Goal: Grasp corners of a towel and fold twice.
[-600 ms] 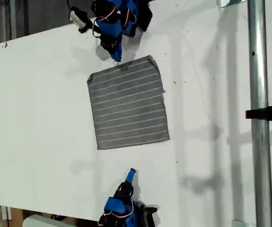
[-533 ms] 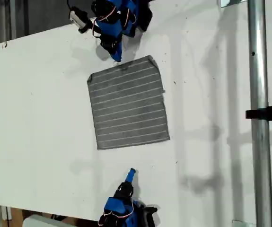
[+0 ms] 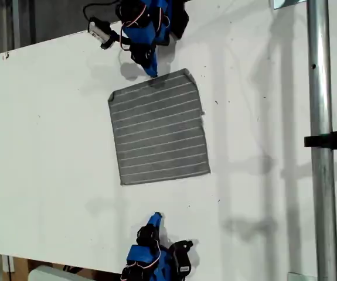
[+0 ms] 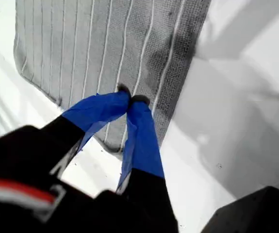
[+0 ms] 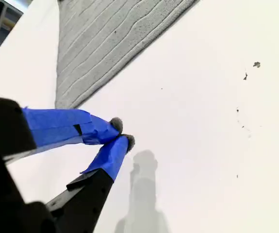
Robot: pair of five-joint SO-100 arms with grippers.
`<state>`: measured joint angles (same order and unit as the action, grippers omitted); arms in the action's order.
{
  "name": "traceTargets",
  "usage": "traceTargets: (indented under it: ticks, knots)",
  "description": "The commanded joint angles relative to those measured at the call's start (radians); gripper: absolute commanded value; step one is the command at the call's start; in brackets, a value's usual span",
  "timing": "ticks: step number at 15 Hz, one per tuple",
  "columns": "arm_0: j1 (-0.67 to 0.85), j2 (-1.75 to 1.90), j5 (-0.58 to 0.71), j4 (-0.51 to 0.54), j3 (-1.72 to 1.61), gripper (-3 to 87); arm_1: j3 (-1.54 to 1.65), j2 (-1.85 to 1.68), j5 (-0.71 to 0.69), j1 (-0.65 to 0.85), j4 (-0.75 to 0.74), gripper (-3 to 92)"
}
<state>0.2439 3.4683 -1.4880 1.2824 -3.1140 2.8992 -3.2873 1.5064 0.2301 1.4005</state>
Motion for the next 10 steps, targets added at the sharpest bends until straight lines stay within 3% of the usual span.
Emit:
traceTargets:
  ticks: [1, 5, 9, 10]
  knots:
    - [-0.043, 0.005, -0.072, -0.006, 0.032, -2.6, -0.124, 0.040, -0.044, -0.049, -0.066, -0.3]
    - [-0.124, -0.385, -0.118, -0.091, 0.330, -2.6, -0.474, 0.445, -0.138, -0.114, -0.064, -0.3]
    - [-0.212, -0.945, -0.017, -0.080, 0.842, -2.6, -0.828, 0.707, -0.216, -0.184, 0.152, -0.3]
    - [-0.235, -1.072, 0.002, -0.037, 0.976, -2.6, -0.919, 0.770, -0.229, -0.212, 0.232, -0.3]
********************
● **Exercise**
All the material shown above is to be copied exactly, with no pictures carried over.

● **Reply**
Goal: Grasp corners of a towel and fold twice.
[-600 ms] 
[-533 ms] 
[+0 ms] 
[+0 ms] 
[+0 ms] 
Robot: pair of five-joint SO-100 arms with grippers.
`<state>`: measured joint angles (same order and unit as the action, grippers omitted); arms in the action's order.
{
  "name": "traceTargets",
  "usage": "traceTargets: (indented under it: ticks, knots)",
  "description": "The commanded joint angles relative to those measured at the call's start (radians); gripper: absolute commanded value; step one is the command at the call's start; in brackets, a value's usual span",
  "timing": "ticks: step number at 15 Hz, one per tuple",
  "columns": "arm_0: j1 (-0.67 to 0.85), j2 (-1.75 to 1.90), j5 (-0.58 to 0.71), j4 (-0.51 to 0.54), j3 (-1.72 to 1.61), gripper (-3 to 87); arm_1: j3 (-1.54 to 1.65), j2 (-1.85 to 1.68), j5 (-0.71 to 0.69), j1 (-0.65 to 0.85), j4 (-0.75 to 0.74), gripper (-3 to 92)"
}
<state>0.2439 3.4683 -1.4880 1.2824 -3.1140 2.8992 -3.2873 1.5064 0.2301 1.4005</state>
Motion for the next 10 steps, targets added at the sharpest bends until straight lines stay within 3% of the usual span.
Emit:
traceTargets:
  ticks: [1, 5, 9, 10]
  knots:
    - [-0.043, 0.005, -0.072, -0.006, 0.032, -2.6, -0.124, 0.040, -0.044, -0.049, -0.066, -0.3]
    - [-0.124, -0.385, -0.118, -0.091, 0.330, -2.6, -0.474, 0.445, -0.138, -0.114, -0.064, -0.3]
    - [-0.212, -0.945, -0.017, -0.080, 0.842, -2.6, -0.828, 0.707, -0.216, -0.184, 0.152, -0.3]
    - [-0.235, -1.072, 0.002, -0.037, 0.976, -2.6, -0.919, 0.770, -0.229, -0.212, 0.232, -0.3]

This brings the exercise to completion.